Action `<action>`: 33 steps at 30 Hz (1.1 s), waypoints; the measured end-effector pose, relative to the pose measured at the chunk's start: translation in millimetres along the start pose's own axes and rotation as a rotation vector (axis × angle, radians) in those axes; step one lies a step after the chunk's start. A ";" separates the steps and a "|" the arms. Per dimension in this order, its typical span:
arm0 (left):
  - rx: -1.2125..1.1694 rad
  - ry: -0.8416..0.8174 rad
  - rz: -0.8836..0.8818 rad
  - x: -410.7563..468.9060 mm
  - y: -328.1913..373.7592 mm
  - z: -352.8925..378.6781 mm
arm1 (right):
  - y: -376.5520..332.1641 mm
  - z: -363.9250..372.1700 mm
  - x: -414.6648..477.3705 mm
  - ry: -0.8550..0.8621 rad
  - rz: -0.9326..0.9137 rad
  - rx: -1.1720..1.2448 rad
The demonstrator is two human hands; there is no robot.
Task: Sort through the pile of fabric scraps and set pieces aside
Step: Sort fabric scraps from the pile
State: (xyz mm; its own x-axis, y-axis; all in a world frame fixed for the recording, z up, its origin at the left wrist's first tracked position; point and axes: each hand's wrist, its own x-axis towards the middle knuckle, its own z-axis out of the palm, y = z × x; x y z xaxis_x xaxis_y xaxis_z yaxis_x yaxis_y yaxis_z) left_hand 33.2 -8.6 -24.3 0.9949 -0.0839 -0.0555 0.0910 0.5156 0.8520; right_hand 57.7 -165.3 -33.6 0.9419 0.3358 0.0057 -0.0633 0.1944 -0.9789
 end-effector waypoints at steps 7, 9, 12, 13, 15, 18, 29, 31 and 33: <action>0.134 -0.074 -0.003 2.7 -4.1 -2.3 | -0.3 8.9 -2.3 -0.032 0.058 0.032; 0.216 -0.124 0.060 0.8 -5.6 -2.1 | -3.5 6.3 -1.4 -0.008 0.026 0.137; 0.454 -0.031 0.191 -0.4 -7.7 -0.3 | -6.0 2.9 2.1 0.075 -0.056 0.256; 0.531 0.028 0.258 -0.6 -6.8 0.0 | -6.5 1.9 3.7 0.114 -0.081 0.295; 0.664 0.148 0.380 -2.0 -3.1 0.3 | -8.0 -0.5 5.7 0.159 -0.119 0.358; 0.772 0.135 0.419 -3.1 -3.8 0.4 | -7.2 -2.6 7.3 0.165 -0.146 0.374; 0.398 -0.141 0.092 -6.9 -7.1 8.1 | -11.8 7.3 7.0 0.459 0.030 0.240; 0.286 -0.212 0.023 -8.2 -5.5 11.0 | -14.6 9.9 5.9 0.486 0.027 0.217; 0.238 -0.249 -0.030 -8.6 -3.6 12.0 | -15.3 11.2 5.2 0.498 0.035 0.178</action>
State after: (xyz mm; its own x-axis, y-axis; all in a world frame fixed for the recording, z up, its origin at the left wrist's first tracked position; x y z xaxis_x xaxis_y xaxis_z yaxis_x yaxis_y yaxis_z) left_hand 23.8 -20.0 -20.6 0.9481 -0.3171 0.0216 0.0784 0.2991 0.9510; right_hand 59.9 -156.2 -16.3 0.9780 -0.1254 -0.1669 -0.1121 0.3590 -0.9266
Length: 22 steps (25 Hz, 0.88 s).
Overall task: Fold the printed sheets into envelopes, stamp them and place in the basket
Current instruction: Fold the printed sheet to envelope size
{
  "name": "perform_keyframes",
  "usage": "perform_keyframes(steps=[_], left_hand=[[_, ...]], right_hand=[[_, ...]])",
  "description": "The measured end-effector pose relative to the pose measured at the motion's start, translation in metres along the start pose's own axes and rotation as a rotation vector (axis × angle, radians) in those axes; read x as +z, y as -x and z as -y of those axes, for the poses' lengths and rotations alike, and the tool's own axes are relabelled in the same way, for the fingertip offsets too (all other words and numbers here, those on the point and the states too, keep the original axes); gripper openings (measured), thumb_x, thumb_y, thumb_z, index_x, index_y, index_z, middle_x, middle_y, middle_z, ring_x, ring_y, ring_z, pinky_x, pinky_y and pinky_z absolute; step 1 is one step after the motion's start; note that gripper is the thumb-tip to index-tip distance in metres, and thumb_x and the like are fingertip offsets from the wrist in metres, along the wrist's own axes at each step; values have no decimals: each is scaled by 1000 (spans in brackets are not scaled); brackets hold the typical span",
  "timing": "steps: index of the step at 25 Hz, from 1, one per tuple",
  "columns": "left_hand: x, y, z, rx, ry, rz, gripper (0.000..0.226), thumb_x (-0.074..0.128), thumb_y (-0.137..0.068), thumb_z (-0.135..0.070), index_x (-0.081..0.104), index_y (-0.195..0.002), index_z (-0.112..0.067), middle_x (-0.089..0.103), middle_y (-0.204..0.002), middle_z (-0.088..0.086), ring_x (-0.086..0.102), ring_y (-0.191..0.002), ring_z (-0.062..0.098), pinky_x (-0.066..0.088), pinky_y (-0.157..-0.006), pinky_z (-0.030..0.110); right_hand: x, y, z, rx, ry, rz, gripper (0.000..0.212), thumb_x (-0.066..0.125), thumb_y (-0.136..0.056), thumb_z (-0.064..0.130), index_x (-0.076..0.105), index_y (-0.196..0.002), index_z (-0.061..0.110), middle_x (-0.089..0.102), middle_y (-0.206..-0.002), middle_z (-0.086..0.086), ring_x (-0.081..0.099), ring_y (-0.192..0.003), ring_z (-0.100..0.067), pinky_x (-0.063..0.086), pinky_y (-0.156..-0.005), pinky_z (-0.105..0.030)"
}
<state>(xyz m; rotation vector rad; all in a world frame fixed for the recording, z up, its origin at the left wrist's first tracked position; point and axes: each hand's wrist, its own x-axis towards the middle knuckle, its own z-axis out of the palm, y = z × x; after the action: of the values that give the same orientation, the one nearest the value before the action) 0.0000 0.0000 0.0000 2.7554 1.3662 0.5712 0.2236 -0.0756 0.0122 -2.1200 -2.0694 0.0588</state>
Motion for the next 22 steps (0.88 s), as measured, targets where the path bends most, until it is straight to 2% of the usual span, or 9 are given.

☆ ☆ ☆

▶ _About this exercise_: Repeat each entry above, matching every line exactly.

▶ _Completed exercise_:
Action `<action>`: 33 steps at 30 Hz (1.1 s), waypoints; the measured end-effector pose, relative to the pose measured at the chunk's start: translation in millimetres along the start pose's own axes and rotation as a rotation vector (axis × angle, radians) in those axes; step one lies a step after the chunk's start. A ";" separates the steps and a "|" the arms. Per dimension in this order, its typical span:
arm0 (left):
  - rx: -1.2125..1.1694 rad
  - ry: -0.8416..0.8174 rad
  - rz: -0.8836..0.8818 rad
  - x: -410.7563..468.9060 mm
  - y: -328.1913..373.7592 mm
  - z: -352.8925..378.6781 mm
arm1 (right):
  - y: -376.5520..332.1641 mm
  - z: -363.9250..372.1700 mm
  - x: -414.6648..477.3705 mm
  - ry: -0.8550..0.8621 rad
  - rz: -0.9326..0.9137 rad
  - rx: -1.1720..1.2448 rad
The demonstrator is two human hands; there is no robot.
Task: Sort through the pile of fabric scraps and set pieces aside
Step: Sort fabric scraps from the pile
State: (xyz mm; its own x-axis, y-axis; all in a world frame fixed for the recording, z up, its origin at the left wrist's first tracked position; point and axes: each hand's wrist, its own x-axis towards the middle knuckle, its own z-axis out of the palm, y = z × x; x y z xaxis_x xaxis_y xaxis_z yaxis_x yaxis_y yaxis_z) left_hand 33.2 -8.6 -24.3 0.9949 -0.0839 -0.0555 0.0910 0.5156 0.8520; right_hand 57.7 -165.3 -33.6 0.9419 0.3358 0.0057 -0.0633 0.1944 -0.9789
 end-effector waypoints at steps 7, 9, 12, 13, 15, 18, 29, 31 and 33: <action>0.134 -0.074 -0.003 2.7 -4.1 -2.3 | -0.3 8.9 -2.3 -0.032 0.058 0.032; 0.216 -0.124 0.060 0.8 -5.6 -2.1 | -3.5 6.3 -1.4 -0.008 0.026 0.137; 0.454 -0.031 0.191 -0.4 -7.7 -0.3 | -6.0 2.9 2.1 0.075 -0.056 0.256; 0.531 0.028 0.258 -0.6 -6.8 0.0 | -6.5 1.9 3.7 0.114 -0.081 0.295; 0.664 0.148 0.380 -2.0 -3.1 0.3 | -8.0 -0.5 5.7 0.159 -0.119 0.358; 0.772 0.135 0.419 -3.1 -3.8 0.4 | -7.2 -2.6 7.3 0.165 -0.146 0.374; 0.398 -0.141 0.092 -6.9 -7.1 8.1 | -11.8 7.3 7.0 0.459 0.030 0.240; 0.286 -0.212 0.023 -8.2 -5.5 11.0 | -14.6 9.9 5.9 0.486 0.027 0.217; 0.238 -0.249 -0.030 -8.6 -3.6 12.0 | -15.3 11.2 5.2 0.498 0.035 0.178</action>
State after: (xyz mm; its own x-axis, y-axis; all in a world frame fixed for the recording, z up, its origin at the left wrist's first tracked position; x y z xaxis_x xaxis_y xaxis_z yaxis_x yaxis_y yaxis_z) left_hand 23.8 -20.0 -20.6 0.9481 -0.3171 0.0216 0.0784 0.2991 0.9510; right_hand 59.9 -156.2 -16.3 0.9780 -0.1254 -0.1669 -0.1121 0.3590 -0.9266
Length: 22 steps (25 Hz, 0.88 s).
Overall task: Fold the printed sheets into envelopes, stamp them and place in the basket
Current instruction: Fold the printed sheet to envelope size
{
  "name": "perform_keyframes",
  "usage": "perform_keyframes(steps=[_], left_hand=[[_, ...]], right_hand=[[_, ...]])",
  "description": "The measured end-effector pose relative to the pose measured at the motion's start, translation in metres along the start pose's own axes and rotation as a rotation vector (axis × angle, radians) in those axes; read x as +z, y as -x and z as -y of those axes, for the poses' lengths and rotations alike, and the tool's own axes are relabelled in the same way, for the fingertip offsets too (all other words and numbers here, those on the point and the states too, keep the original axes); gripper openings (measured), thumb_x, thumb_y, thumb_z, index_x, index_y, index_z, middle_x, middle_y, middle_z, ring_x, ring_y, ring_z, pinky_x, pinky_y and pinky_z absolute; step 1 is one step after the motion's start; note that gripper is the thumb-tip to index-tip distance in metres, and thumb_x and the like are fingertip offsets from the wrist in metres, along the wrist's own axes at each step; values have no decimals: each is scaled by 1000 (spans in brackets are not scaled); brackets hold the typical span",
  "timing": "steps: index of the step at 25 Hz, from 1, one per tuple",
  "columns": "left_hand: x, y, z, rx, ry, rz, gripper (0.000..0.226), thumb_x (-0.074..0.128), thumb_y (-0.137..0.068), thumb_z (-0.135..0.070), index_x (-0.081..0.104), index_y (-0.195..0.002), index_z (-0.112..0.067), middle_x (-0.089..0.103), middle_y (-0.204..0.002), middle_z (-0.088..0.086), ring_x (-0.086..0.102), ring_y (-0.191..0.002), ring_z (-0.062..0.098), pinky_x (-0.066..0.088), pinky_y (-0.157..-0.006), pinky_z (-0.030..0.110); right_hand: x, y, z, rx, ry, rz, gripper (0.000..0.212), thumb_x (-0.066..0.125), thumb_y (-0.136..0.056), thumb_z (-0.064..0.130), index_x (-0.076..0.105), index_y (-0.196..0.002), index_z (-0.061..0.110), middle_x (-0.089..0.102), middle_y (-0.206..-0.002), middle_z (-0.086..0.086), ring_x (-0.081..0.099), ring_y (-0.192..0.003), ring_z (-0.100..0.067), pinky_x (-0.063..0.086), pinky_y (-0.156..-0.005), pinky_z (-0.105..0.030)"
}
<state>(xyz m; rotation vector rad; all in a world frame fixed for the recording, z up, its origin at the left wrist's first tracked position; point and axes: each hand's wrist, its own x-axis towards the middle knuckle, its own z-axis out of the palm, y = z × x; after the action: of the values that give the same orientation, the one nearest the value before the action) 0.0000 0.0000 0.0000 2.7554 1.3662 0.5712 0.2236 -0.0756 0.0122 -2.1200 -2.0694 0.0588</state>
Motion for the next 22 steps (0.88 s), as measured, targets where the path bends most, until it is straight to 2% of the usual span, or 9 are given.

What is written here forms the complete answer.